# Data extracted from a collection

# # # # # # #

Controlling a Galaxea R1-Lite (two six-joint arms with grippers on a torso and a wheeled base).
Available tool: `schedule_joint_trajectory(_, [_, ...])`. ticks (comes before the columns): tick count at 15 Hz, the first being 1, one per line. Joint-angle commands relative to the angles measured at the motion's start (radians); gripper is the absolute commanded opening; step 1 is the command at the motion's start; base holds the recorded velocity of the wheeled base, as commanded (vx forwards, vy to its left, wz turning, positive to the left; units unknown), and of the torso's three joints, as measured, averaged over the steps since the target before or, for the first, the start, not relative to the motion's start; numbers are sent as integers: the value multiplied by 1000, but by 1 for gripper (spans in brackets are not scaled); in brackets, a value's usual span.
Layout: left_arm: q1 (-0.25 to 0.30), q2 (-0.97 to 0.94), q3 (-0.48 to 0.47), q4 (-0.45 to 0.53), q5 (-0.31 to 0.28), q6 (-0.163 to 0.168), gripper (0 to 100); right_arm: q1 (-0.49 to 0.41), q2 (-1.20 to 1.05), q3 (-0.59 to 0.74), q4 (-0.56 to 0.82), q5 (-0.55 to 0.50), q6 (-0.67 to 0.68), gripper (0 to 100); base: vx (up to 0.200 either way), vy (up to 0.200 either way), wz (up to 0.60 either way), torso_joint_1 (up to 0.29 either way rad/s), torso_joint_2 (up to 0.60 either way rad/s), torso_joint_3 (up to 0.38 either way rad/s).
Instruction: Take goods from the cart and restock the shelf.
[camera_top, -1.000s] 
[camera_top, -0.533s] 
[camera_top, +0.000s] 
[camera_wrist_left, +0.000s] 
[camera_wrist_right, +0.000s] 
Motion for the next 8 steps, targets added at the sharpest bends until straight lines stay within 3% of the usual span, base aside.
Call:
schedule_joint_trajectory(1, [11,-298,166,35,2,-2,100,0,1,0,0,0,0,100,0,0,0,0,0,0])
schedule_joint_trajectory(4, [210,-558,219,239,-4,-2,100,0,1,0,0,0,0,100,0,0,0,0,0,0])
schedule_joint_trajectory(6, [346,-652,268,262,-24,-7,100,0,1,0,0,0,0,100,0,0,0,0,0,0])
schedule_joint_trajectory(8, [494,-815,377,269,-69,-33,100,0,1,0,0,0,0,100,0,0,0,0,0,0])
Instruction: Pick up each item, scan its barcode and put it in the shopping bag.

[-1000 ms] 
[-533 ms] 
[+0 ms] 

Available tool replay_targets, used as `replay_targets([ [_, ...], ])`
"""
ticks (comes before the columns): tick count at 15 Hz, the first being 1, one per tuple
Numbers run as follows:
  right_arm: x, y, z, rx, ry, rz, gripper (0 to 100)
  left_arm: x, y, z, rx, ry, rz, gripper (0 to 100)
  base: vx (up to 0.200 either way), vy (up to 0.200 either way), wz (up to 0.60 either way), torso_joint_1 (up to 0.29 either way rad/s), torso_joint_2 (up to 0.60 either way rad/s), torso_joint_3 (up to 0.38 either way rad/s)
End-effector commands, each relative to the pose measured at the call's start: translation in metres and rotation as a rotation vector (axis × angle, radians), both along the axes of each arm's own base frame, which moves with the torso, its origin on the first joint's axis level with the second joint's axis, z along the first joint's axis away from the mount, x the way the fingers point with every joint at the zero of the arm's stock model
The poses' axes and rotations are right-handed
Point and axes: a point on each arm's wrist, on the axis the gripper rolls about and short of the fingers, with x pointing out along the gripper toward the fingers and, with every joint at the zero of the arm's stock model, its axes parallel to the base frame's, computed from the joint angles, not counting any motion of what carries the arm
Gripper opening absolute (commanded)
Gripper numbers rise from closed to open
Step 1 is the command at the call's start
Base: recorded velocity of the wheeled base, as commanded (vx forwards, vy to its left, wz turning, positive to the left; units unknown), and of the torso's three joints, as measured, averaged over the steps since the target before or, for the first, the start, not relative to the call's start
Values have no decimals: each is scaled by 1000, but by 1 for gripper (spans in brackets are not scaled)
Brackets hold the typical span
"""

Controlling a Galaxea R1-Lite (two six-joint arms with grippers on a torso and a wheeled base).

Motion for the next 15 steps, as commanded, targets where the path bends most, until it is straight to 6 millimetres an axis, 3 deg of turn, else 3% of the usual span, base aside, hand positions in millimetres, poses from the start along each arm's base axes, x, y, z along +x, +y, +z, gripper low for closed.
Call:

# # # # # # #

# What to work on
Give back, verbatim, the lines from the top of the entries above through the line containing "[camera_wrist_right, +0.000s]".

# Reply to the task
Controlling a Galaxea R1-Lite (two six-joint arms with grippers on a torso and a wheeled base).
Available tool: `schedule_joint_trajectory(_, [_, ...])`. ticks (comes before the columns): tick count at 15 Hz, the first being 1, one per line. Joint-angle commands relative to the angles measured at the motion's start (radians); gripper is the absolute commanded opening; step 1 is the command at the motion's start; base holds the recorded velocity of the wheeled base, as commanded (vx forwards, vy to its left, wz turning, positive to the left; units unknown), and of the torso's three joints, as measured, averaged over the steps since the target before or, for the first, the start, not relative to the motion's start; numbers are sent as integers: the value multiplied by 1000, but by 1 for gripper (spans in brackets are not scaled); in brackets, a value's usual span.
Layout: left_arm: q1 (-0.25 to 0.30), q2 (-0.97 to 0.94), q3 (-0.48 to 0.47), q4 (-0.45 to 0.53), q5 (-0.31 to 0.28), q6 (-0.163 to 0.168), gripper (0 to 100); right_arm: q1 (-0.49 to 0.41), q2 (-1.20 to 1.05), q3 (-0.59 to 0.74), q4 (-0.56 to 0.82), q5 (-0.55 to 0.50), q6 (-0.67 to 0.68), gripper (0 to 100); base: vx (up to 0.200 either way), vy (up to 0.200 either way), wz (up to 0.60 either way), torso_joint_1 (up to 0.29 either way rad/s), torso_joint_2 (up to 0.60 either way rad/s), torso_joint_3 (up to 0.38 either way rad/s).
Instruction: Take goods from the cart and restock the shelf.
[camera_top, -1.000s] 
[camera_top, -0.533s] 
[camera_top, +0.000s] 
[camera_wrist_left, +0.000s] 
[camera_wrist_right, +0.000s] 

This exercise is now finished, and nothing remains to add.